▸ Data items

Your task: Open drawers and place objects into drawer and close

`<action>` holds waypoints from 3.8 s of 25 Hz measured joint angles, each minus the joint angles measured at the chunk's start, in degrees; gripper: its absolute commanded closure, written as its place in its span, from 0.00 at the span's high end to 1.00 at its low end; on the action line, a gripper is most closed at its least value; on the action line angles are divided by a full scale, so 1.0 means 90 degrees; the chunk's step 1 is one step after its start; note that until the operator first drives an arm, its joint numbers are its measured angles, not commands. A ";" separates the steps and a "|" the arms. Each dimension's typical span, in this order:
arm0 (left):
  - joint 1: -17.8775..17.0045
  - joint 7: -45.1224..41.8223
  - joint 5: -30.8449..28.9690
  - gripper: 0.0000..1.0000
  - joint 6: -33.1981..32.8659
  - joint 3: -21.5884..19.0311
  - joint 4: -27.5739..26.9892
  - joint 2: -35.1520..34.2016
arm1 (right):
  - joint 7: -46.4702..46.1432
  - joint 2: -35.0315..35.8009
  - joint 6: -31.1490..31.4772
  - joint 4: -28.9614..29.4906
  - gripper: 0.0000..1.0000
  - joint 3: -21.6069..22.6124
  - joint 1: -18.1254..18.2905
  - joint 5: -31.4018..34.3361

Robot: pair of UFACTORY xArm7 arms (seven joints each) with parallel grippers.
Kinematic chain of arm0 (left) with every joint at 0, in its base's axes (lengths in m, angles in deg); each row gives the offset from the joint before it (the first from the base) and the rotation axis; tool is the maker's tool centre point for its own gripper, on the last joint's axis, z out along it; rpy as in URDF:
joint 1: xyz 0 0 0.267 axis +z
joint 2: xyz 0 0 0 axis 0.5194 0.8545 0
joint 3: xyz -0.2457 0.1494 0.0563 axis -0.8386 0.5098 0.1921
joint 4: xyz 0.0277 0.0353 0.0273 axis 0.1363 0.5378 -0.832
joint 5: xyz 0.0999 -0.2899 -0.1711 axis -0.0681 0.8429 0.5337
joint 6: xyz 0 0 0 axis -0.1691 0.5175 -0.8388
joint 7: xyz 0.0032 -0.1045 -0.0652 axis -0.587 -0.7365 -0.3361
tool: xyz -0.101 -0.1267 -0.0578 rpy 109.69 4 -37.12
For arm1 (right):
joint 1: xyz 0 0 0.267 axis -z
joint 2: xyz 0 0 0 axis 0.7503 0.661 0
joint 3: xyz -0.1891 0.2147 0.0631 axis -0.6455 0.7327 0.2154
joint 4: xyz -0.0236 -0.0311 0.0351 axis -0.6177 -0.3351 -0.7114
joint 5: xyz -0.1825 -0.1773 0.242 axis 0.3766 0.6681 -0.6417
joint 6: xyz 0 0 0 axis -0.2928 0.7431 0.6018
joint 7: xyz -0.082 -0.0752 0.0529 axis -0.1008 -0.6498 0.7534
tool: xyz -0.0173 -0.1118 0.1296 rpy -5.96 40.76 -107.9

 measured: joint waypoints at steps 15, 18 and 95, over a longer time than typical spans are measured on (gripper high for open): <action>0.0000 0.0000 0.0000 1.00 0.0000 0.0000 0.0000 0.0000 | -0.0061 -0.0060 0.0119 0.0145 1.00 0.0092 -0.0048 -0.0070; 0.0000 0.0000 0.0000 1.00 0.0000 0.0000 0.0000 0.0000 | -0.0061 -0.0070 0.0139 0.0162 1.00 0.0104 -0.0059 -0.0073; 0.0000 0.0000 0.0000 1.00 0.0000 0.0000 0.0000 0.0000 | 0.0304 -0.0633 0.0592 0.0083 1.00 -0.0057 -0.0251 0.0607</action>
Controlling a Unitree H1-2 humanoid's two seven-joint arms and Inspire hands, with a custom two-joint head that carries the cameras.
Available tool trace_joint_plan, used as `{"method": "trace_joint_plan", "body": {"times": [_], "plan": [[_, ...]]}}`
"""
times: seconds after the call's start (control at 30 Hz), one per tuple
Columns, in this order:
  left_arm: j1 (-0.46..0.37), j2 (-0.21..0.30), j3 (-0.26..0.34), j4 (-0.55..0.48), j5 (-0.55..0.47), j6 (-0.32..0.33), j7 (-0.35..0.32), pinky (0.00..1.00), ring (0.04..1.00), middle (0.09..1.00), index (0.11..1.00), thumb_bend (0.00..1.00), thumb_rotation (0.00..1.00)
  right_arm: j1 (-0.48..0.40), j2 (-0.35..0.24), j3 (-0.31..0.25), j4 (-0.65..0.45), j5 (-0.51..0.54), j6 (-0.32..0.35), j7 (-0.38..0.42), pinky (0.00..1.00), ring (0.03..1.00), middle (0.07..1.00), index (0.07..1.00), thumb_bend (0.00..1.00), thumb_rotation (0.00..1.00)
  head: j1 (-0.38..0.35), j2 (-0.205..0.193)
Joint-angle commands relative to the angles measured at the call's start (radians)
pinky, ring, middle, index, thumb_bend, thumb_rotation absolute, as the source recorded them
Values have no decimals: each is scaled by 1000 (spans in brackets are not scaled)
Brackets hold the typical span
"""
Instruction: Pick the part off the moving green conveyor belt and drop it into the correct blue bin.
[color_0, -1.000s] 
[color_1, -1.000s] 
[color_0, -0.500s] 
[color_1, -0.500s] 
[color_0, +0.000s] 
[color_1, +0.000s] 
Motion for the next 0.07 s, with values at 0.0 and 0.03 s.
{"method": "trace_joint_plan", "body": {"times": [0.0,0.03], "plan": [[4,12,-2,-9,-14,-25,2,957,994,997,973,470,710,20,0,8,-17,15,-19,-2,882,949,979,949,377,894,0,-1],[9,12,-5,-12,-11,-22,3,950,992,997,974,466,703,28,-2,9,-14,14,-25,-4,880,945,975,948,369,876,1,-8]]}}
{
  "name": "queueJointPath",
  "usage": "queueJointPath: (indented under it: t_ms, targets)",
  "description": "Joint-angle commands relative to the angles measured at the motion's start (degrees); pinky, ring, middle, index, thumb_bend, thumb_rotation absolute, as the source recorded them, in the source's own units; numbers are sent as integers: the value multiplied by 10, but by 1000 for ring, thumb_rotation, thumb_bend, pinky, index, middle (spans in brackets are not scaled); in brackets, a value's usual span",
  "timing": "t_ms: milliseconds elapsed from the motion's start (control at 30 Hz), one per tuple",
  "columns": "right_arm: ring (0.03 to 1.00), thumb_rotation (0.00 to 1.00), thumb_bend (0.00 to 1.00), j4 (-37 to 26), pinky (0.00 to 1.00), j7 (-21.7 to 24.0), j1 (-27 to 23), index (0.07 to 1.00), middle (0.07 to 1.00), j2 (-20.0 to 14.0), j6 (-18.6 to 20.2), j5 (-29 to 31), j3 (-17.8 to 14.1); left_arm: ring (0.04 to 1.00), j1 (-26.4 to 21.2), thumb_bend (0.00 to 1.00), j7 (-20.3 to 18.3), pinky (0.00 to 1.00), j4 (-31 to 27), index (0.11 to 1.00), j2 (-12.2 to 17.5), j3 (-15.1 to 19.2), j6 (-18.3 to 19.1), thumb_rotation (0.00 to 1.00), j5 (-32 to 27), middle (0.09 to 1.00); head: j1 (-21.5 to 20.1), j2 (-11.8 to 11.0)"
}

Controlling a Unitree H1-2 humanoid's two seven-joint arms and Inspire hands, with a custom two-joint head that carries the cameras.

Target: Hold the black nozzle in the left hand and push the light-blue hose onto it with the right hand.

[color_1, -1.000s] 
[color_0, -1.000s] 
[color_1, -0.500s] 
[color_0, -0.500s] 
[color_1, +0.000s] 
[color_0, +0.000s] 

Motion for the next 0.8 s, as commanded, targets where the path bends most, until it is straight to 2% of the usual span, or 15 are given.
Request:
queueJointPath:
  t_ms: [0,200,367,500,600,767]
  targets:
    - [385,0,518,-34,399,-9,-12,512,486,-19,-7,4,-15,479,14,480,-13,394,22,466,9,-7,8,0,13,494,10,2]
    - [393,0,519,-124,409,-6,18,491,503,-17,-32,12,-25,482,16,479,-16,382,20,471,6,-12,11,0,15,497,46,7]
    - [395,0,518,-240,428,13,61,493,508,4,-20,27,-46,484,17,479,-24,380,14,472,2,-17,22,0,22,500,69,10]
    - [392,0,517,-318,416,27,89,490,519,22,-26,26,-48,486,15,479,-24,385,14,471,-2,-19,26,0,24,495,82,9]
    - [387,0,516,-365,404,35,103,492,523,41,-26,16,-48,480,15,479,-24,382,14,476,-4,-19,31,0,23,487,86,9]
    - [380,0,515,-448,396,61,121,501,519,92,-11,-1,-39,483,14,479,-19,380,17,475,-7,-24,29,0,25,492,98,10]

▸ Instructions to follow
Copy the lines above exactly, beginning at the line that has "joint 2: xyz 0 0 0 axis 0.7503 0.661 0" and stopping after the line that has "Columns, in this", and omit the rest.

▸ Written solution
joint 2: xyz 0 0 0 axis 0.7503 0.661 0
joint 3: xyz -0.1891 0.2147 0.0631 axis -0.6455 0.7327 0.2154
joint 4: xyz -0.0236 -0.0311 0.0351 axis -0.6177 -0.3351 -0.7114
joint 5: xyz -0.1825 -0.1773 0.242 axis 0.3766 0.6681 -0.6417
joint 6: xyz 0 0 0 axis -0.2928 0.7431 0.6018
joint 7: xyz -0.082 -0.0752 0.0529 axis -0.1008 -0.6498 0.7534
tool: xyz -0.0173 -0.1118 0.1296 rpy -5.96 40.76 -107.9

 measured: joint waypoints at steps 15, 18 and 95, over a longer time than typical spans are measured on (gripper high for open): <action>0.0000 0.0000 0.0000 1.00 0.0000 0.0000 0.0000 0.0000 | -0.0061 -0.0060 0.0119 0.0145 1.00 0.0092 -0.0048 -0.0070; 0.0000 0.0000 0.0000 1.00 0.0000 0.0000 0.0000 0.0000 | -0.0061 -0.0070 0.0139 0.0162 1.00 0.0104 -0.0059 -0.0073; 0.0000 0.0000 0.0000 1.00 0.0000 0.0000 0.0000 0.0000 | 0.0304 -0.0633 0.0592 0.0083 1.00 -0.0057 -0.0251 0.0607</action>
Controlling a Unitree H1-2 humanoid's two seven-joint arms and Inspire hands, with a custom two-joint head that carries the cameras.
Available tool trace_joint_plan, used as `{"method": "trace_joint_plan", "body": {"times": [_], "plan": [[_, ...]]}}`
"""
times: seconds after the call's start (control at 30 Hz), one per tuple
Columns, in this order:

No further output is needed for this exercise.